*Problem description*:
Give only a number in reply. It should be how many lines in the records contain the string "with".

*Records for this exercise*:
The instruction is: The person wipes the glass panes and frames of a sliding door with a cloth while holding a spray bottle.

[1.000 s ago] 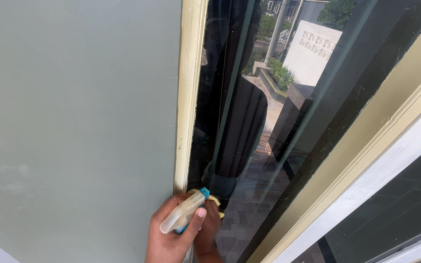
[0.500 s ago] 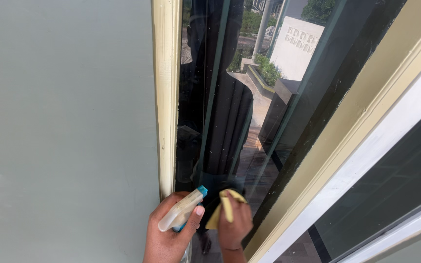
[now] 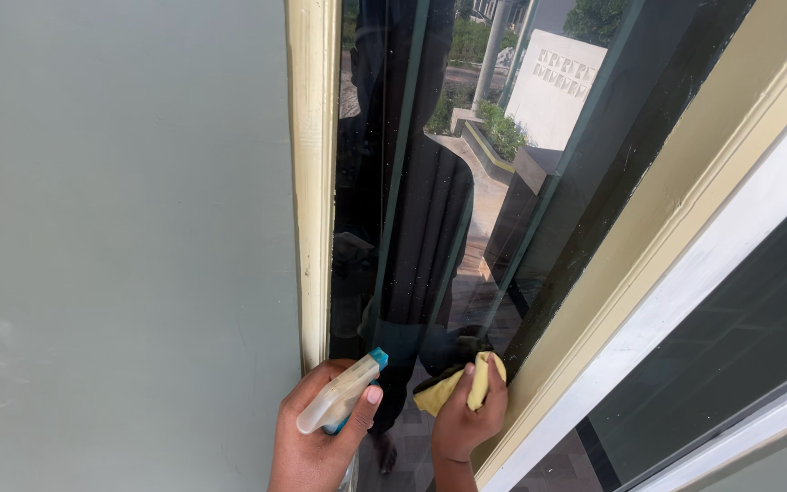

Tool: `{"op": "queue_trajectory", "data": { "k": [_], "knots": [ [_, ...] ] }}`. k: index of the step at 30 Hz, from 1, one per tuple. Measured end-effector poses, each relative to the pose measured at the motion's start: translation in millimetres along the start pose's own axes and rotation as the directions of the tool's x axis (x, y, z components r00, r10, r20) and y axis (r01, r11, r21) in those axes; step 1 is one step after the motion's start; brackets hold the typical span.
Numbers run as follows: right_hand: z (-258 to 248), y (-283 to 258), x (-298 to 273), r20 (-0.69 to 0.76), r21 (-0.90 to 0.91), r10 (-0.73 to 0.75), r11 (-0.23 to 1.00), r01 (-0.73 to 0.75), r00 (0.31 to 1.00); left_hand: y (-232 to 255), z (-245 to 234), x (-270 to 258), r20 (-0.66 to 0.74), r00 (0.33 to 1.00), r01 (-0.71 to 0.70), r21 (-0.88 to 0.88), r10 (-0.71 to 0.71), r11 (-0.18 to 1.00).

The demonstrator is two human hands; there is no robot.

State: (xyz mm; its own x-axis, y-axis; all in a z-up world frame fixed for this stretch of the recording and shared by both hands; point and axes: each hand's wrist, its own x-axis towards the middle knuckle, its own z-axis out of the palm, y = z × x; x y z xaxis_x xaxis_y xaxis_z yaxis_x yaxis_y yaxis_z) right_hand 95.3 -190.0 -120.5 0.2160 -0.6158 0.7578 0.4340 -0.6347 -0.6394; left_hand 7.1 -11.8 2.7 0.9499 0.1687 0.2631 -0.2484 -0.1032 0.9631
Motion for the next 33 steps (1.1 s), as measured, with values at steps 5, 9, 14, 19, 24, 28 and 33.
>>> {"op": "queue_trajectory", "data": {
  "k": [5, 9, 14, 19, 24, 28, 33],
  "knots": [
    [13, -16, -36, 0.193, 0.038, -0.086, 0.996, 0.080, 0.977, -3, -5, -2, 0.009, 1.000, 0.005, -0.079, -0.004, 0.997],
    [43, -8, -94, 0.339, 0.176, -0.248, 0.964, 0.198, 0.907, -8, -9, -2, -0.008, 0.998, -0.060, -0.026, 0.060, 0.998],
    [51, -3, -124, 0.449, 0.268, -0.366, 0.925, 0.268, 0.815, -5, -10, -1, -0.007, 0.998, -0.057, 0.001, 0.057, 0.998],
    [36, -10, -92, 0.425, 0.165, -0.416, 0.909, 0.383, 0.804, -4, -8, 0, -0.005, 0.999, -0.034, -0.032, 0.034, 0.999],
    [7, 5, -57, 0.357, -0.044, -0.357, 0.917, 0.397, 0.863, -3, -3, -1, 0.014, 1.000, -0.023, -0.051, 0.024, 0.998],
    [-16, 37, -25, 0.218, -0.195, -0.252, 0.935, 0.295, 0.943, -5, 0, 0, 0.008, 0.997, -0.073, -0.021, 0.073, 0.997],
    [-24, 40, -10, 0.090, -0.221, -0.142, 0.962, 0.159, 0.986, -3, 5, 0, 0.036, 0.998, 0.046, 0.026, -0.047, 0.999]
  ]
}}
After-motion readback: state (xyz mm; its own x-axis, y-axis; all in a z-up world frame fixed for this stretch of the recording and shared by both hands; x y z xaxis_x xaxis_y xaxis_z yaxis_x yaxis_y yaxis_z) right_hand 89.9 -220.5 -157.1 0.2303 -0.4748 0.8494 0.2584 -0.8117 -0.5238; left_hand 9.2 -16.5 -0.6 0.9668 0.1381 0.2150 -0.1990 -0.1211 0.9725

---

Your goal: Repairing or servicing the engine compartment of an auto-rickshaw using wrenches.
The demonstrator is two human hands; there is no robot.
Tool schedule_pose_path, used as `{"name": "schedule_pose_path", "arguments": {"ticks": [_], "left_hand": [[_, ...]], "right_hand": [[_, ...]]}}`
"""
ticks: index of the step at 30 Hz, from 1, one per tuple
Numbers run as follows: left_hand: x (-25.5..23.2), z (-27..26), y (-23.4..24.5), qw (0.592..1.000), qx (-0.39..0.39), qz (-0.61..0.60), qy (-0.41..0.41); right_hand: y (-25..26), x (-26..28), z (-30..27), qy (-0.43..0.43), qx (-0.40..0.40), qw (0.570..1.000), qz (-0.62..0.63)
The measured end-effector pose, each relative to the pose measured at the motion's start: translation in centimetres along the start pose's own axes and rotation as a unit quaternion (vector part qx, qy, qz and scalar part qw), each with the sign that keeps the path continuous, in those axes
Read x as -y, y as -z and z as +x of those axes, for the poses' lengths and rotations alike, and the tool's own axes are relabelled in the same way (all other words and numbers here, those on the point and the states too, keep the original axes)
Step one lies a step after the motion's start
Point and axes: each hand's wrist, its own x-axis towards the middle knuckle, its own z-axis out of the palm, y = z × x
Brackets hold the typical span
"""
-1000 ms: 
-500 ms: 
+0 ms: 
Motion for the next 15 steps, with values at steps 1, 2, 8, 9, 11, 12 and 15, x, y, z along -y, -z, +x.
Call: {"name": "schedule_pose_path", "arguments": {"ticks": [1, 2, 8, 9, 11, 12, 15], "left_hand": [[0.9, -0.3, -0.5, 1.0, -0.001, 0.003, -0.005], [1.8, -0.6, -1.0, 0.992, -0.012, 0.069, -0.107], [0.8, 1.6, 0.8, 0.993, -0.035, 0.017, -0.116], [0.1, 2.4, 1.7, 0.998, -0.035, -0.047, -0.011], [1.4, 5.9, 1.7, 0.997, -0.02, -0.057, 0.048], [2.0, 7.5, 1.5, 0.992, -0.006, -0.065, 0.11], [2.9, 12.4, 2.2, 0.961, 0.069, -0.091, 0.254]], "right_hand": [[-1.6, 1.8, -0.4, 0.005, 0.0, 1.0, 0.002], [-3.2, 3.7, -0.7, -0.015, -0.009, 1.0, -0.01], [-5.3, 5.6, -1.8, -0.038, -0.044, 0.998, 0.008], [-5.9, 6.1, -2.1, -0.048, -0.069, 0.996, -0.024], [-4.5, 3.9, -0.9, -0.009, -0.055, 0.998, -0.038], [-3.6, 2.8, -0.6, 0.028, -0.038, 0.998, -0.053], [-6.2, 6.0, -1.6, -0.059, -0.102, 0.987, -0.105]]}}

*Response*:
4